-- TASK MATERIAL --
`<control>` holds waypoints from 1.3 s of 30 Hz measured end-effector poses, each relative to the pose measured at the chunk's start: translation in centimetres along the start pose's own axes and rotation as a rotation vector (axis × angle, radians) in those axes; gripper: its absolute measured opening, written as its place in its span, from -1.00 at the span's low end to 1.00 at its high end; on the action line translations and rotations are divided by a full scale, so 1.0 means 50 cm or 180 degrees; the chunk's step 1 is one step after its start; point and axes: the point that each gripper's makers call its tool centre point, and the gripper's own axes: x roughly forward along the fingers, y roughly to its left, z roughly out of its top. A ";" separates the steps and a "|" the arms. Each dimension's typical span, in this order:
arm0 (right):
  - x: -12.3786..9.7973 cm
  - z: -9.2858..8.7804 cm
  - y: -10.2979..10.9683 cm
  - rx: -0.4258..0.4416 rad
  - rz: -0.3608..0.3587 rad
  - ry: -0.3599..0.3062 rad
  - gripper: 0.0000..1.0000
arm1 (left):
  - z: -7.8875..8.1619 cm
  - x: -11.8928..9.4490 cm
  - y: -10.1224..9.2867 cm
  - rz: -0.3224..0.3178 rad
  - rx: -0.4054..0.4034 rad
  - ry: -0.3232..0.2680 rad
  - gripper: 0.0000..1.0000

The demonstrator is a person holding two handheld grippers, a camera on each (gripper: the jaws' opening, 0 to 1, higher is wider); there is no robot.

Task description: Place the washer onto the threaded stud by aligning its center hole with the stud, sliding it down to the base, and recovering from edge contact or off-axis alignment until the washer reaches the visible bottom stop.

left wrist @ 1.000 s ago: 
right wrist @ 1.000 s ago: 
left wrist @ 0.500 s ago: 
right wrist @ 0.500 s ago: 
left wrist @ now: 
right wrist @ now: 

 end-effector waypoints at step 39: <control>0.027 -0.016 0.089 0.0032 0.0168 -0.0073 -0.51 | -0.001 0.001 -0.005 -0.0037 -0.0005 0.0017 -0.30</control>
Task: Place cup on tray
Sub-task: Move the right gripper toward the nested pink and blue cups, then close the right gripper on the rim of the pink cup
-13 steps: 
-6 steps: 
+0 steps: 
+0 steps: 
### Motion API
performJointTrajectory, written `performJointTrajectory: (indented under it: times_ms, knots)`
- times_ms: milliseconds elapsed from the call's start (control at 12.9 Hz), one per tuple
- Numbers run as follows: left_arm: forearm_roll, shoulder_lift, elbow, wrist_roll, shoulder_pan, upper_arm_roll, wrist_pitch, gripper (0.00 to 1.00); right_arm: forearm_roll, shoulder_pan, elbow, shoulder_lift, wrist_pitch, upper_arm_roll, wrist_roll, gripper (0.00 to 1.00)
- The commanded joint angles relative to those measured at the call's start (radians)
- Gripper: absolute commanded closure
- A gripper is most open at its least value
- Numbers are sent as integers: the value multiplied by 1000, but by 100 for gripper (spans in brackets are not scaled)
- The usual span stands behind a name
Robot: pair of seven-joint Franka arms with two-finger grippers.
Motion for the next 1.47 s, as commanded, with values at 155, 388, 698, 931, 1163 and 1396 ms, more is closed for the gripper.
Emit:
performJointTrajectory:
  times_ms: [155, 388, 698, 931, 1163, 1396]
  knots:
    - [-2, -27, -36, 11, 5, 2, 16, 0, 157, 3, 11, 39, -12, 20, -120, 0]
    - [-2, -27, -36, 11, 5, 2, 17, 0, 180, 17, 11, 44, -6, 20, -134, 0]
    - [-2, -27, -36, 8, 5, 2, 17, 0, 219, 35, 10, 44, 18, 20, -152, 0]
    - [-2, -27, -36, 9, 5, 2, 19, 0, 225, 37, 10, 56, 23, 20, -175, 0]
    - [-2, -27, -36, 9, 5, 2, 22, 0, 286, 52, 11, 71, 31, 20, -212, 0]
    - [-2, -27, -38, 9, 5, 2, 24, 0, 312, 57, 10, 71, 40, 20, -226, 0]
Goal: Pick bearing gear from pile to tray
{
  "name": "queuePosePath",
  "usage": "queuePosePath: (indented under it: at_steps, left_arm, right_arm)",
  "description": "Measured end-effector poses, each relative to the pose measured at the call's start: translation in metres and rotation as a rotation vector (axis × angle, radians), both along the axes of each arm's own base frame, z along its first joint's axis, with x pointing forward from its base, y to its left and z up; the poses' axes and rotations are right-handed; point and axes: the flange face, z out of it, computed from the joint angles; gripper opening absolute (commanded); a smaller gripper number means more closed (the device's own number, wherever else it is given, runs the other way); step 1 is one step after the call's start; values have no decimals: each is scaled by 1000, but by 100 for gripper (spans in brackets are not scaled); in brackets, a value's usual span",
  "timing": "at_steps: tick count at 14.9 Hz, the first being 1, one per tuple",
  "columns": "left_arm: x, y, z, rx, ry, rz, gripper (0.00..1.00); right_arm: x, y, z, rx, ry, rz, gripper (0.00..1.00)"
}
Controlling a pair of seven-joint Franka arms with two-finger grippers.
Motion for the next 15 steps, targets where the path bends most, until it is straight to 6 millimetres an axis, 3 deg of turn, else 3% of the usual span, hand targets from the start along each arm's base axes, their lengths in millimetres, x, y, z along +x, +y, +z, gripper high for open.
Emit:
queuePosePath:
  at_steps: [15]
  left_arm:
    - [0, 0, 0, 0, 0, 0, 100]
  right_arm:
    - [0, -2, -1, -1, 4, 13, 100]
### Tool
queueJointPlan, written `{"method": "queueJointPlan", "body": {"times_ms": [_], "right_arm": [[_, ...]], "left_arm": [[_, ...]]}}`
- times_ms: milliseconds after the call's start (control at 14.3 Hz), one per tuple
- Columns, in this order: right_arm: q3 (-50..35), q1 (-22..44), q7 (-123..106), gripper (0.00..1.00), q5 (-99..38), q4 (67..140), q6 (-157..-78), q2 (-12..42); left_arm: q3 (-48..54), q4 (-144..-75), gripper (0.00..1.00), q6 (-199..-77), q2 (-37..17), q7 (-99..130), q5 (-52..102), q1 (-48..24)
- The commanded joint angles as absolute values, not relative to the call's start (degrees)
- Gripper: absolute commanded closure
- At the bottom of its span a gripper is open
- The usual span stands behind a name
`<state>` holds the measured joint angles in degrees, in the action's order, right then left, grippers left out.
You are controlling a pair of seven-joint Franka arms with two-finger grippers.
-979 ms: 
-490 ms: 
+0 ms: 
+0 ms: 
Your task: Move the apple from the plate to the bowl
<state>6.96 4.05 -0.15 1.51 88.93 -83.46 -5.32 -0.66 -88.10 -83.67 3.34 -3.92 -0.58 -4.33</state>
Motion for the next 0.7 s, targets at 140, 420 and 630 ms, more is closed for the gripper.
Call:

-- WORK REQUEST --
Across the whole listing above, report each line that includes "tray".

-- TASK RESULT --
Task: Place cup on tray
Goal: Pick bearing gear from pile to tray

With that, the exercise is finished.